Das macht er ja. Wir sind Partner des Staates, nicht unter Aufsicht des Staates. Der Staat setzt in der Kantonsverfassung einen Rechtsrahmen, an den wir uns zu halten haben. Darüber hinaus sind wir als Landeskirche frei.

Bei den Katholiken ist dieses Modell nicht unumstritten.

Ja. Dem Churer Bischofsvikar Martin Grichting sind die Landeskirchen ein Dorn im Auge. Er biedert sich bei den Ultraliberalen an, die sagen, Religion sei Privatsache. Warum? Er hat ein Problem mit einer demokratisch organisierten Kirche, bei der eine Frau an der Spitze steht wie im Kanton Zürich, wo eine Frau die katholische Landeskirche präsidiert. Das ist jemandem, der hierarchisch und katholisch-konservativ denkt, ein Dorn im Auge. Das Modell Landeskirche ist ein Zukunftsmodell nicht zuletzt gegenüber Vertretern von Religionsgemeinschaften, die eine Tendenz zu antidemokratischen und fundamentalistischen Ansichten haben.

Markant zurück geht auch die Zahl der Taufen und Heiraten. Zentrale Elemente religiöser Praxis scheinen auszusterben. Eine alarmierende Entwicklung oder einfach der Lauf der Zeit?

Früher hat man getauft oder geheiratet, weil das mehr oder weniger alle so machten – ob immer aus religiöser Überzeugung, sei dahingestellt. Ich weiss nicht, ob es eine bessere Kirche war, wenn die Leute zum Gottesdienst gingen, weil es sonst hiess: «Hast du gesehen, das Rösli und der Max waren am Sonntag nicht in der Kirche». Andererseits sind Taufen, Hochzeiten und Beerdigungen für uns eine grosse Chance, Leute zu erreichen, die sonst weniger Kontakt zur Kirche haben.

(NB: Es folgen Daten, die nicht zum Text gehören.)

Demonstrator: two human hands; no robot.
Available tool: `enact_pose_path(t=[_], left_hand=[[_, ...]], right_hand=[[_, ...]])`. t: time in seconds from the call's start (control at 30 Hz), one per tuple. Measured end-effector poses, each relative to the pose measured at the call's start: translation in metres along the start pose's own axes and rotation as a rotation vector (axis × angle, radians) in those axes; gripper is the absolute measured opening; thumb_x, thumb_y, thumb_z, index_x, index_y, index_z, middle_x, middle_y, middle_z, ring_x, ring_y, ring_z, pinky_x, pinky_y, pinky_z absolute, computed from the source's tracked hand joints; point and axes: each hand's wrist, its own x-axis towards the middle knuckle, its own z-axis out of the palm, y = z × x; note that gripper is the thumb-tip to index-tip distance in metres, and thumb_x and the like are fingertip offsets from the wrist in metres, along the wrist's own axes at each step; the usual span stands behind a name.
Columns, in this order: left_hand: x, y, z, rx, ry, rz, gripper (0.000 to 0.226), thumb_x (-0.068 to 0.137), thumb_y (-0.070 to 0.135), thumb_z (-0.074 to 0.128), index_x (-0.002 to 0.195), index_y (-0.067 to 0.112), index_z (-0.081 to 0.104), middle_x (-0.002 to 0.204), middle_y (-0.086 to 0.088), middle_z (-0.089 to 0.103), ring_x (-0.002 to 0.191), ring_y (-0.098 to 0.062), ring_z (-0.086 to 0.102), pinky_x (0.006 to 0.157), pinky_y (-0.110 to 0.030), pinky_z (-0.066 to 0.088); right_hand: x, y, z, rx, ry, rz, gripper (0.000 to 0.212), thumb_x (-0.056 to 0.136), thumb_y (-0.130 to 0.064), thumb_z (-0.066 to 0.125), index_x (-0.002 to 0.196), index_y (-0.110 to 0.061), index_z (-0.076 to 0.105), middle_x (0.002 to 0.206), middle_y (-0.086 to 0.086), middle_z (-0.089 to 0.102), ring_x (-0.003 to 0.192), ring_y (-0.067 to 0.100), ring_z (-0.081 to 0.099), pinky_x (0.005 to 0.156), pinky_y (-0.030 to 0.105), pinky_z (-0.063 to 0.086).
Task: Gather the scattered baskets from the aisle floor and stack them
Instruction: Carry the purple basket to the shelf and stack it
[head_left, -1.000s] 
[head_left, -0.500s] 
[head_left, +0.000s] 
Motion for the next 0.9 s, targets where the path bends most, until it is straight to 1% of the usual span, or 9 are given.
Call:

Ohne religiöse Rituale und Praxis entleert sich doch der Glaube immer mehr; er löst sich in Luft auf.

Eine gelebte Religiosität ist an Rituale gebunden, richtig. Dieses Bedürfnis ist nicht bei allen Leuten gleich ausgeprägt. Die einen gehen mindestens dreimal pro Monat in die Kirche, beten und lesen jeden Morgen einen Bibeltext; für andere finden nur die wichtigen Lebensübergänge in der Kirche statt.

Vor 25 Jahren gab im Kanton noch über 800 reformierte Kirchentrauungen, letztes Jahr waren es noch 200.

Das will ich gar nicht bestreiten, hat aber auch mit der veränderten Altersstruktur zu tun. Wir müssen uns anstrengen, möglichst viele Leute zu erreichen. Andererseits stehen wir einem gesamtgesellschaftlichen Trend gegenüber, den wir kurzfristig nicht wenden können. Gleichzeitig bietet unsere Zeit aber auch viele Chancen, und die wollen wir packen. Dafür engagieren sich viele Menschen in unseren Kirchgemeinden.